DATA FOR REVIEW —
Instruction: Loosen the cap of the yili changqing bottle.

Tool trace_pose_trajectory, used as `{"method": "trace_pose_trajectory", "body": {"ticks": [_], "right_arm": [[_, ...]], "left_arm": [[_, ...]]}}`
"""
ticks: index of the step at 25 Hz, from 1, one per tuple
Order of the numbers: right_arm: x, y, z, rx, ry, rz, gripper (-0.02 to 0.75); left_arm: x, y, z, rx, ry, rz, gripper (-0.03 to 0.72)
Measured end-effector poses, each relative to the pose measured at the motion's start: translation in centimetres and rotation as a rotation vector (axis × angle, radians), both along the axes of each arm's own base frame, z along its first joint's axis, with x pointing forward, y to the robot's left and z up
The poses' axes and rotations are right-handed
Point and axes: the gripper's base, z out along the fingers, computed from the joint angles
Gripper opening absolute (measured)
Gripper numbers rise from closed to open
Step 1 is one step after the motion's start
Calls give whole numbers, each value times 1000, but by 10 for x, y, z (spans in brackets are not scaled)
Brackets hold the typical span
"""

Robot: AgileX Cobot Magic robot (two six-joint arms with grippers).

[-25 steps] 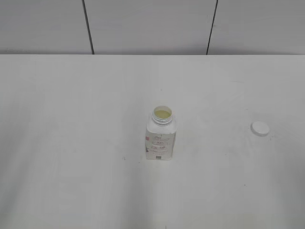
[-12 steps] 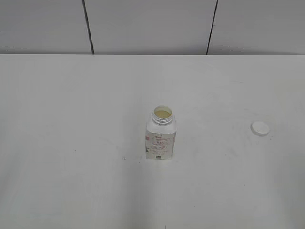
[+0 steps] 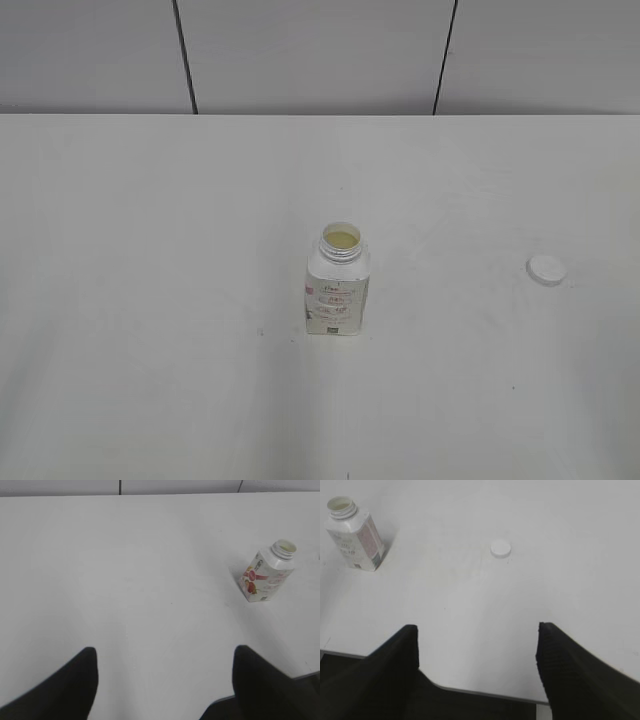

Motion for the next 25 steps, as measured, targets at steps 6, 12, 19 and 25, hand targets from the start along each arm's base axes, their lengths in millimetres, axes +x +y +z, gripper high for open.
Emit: {"method": "trace_pose_trajectory", "body": {"ticks": [6, 12, 19, 25], "right_arm": [[6, -1, -3, 3, -31, -15, 577], [6, -1, -3, 4, -33, -16, 577], [6, -1, -3, 4, -32, -16, 577], [6, -1, -3, 3, -35, -18, 577]], "left_arm": [[0, -1, 0, 0, -5, -7, 510], [0, -1, 0, 2, -5, 16, 510], [-1, -6, 0, -29, 0, 218, 510], [-1, -7, 0, -34, -1, 246, 510]]}}
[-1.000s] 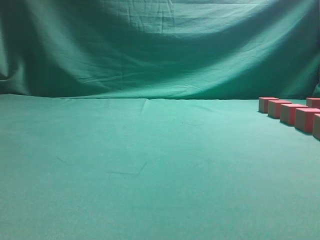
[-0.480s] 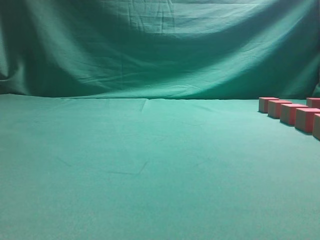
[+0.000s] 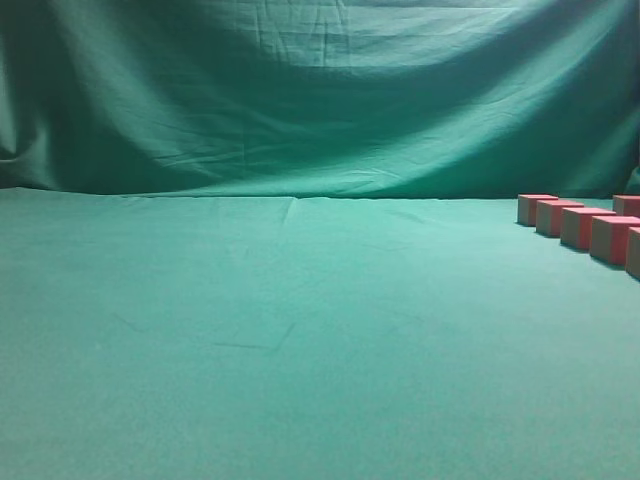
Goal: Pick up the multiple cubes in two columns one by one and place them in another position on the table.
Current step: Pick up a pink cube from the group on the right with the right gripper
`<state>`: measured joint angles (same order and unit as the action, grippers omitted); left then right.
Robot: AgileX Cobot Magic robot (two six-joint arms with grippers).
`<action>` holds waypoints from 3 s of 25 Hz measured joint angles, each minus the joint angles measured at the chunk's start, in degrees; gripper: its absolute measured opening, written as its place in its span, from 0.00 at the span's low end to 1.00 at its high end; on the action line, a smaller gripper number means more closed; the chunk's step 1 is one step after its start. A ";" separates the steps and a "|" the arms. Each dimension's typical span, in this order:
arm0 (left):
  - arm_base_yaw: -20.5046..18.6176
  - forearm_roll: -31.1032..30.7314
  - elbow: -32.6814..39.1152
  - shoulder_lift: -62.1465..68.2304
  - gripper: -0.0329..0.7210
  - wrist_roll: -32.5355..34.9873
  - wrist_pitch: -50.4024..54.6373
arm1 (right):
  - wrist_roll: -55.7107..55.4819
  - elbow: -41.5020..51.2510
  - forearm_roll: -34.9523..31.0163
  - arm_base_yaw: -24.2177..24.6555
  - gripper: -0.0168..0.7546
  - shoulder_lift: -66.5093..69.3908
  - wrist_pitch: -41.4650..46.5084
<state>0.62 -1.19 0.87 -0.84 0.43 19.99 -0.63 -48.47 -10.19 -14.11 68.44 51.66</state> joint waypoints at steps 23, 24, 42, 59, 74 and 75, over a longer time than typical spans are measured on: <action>0.00 0.00 0.00 0.00 0.04 0.00 0.00 | -30.06 -0.37 26.71 -10.26 0.25 14.90 -11.97; 0.00 0.00 0.00 0.00 0.04 0.00 0.00 | -30.67 -0.37 26.71 -10.26 0.30 14.90 -11.71; 0.00 0.00 0.00 0.00 0.04 0.00 0.00 | -32.12 -0.37 21.34 -4.74 0.70 17.71 -11.41; 0.00 0.00 0.00 0.00 0.04 0.00 0.00 | -31.08 -0.40 21.86 -4.72 0.70 26.75 -20.69; 0.00 0.00 0.00 0.00 0.04 0.00 0.00 | -31.39 -0.49 23.09 -4.72 0.36 27.93 -20.92; 0.00 0.00 0.00 0.00 0.04 0.00 0.00 | -31.39 -0.52 23.09 -4.72 0.36 27.93 -20.66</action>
<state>0.62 -1.19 0.87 -0.84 0.43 19.99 -32.02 -48.98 12.90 -18.83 96.37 31.00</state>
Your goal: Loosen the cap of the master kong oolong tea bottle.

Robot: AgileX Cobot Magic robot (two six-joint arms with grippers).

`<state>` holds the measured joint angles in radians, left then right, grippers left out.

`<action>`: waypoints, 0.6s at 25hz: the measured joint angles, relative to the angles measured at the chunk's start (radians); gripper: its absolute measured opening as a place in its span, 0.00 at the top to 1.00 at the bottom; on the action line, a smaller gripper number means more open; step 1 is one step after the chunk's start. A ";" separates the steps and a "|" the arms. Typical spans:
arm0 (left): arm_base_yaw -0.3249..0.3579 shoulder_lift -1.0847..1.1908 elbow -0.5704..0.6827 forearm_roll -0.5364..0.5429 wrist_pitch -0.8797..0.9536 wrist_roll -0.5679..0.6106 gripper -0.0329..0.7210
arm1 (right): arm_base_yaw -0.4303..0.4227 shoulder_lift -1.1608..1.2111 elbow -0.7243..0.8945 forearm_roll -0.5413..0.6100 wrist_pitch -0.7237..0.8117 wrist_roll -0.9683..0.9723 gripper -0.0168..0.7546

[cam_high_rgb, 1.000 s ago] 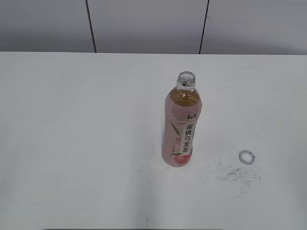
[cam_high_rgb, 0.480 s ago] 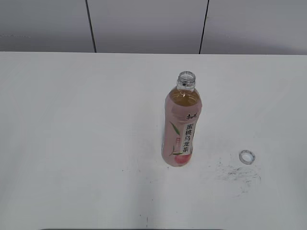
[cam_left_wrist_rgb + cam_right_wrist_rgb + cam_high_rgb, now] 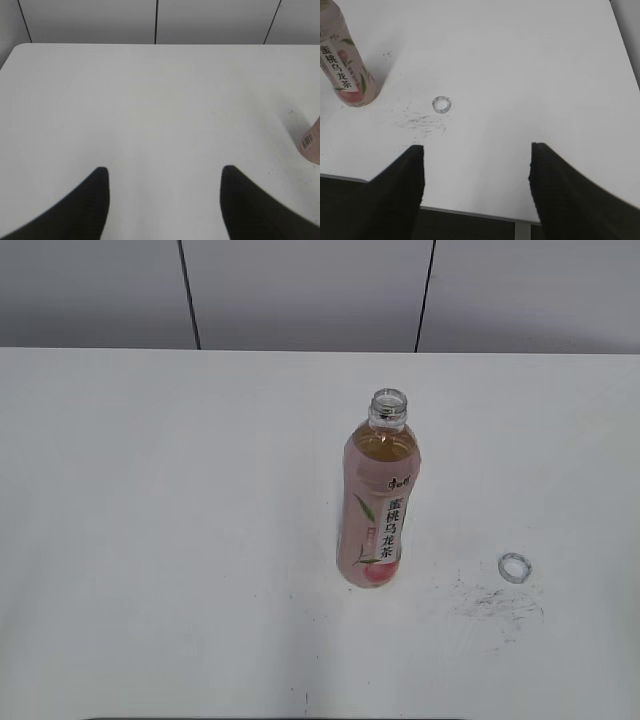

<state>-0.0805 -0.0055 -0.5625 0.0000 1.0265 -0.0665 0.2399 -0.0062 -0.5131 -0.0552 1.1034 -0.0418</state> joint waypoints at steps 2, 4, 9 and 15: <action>0.008 0.000 0.000 0.000 0.000 0.000 0.39 | -0.013 0.000 0.000 -0.001 0.000 0.000 0.33; 0.030 -0.001 0.000 0.000 0.000 0.000 0.39 | -0.068 0.000 0.000 -0.001 -0.002 0.000 0.33; 0.076 -0.001 0.000 0.000 0.000 0.000 0.40 | -0.196 0.000 0.000 -0.001 -0.003 0.000 0.33; 0.074 -0.001 0.000 0.000 0.000 0.000 0.40 | -0.199 0.000 0.000 -0.001 -0.005 0.000 0.33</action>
<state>-0.0069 -0.0063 -0.5625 0.0000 1.0265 -0.0665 0.0408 -0.0062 -0.5131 -0.0563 1.0981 -0.0418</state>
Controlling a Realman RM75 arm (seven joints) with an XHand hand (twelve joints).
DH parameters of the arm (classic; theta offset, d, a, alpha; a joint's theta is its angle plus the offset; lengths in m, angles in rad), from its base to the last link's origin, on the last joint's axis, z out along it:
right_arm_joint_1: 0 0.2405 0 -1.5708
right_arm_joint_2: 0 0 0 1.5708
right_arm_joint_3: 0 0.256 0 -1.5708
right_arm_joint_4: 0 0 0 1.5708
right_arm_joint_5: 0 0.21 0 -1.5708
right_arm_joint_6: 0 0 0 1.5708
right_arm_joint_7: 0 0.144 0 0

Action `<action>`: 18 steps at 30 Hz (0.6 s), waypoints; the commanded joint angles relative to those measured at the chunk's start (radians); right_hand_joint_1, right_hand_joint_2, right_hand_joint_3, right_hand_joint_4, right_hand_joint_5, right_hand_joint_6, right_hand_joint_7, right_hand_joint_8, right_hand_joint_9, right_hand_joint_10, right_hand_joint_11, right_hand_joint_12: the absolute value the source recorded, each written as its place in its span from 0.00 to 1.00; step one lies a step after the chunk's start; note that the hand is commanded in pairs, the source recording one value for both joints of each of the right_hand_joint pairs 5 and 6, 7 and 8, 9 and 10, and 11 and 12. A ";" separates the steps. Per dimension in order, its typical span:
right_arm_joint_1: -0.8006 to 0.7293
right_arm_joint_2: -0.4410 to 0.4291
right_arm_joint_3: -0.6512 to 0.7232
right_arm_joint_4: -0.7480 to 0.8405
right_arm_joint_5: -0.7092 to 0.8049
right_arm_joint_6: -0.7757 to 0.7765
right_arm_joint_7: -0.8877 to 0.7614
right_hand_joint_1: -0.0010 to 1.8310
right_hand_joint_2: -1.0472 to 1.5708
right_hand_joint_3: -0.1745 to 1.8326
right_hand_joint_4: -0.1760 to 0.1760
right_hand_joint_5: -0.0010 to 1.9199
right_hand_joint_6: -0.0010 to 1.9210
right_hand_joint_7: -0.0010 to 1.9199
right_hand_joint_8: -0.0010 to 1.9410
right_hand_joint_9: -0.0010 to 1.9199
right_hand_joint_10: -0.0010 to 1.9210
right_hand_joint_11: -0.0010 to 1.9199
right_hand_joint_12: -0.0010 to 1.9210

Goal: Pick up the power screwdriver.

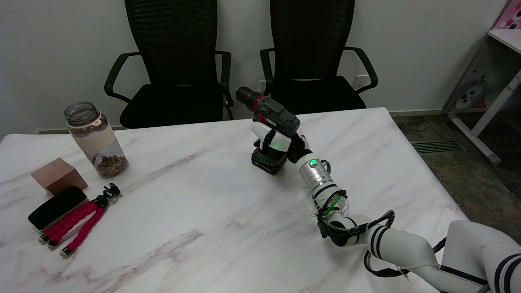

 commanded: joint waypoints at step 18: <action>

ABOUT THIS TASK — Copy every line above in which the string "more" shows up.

SOLUTION FOR THIS TASK —
`<action>` holds waypoints from 3 s of 25 Hz measured joint angles, each minus the joint angles measured at the chunk's start, in degrees; gripper: its absolute measured opening, written as its place in its span, from 0.00 at the span's low end to 1.00 at its high end; on the action line, a smaller gripper number means more closed; the chunk's step 1 is one step after its start. A ";" separates the steps and a "|" the arms. Each dimension's typical span, in this order:
`<action>`: waypoints, 0.6s at 25hz: the measured joint angles, relative to the angles measured at the chunk's start (radians); gripper: its absolute measured opening as a place in its span, 0.00 at the top to 1.00 at the bottom; on the action line, a smaller gripper number means more open; step 1 is one step after the chunk's start. A ";" separates the steps and a "|" the arms. Typical spans:

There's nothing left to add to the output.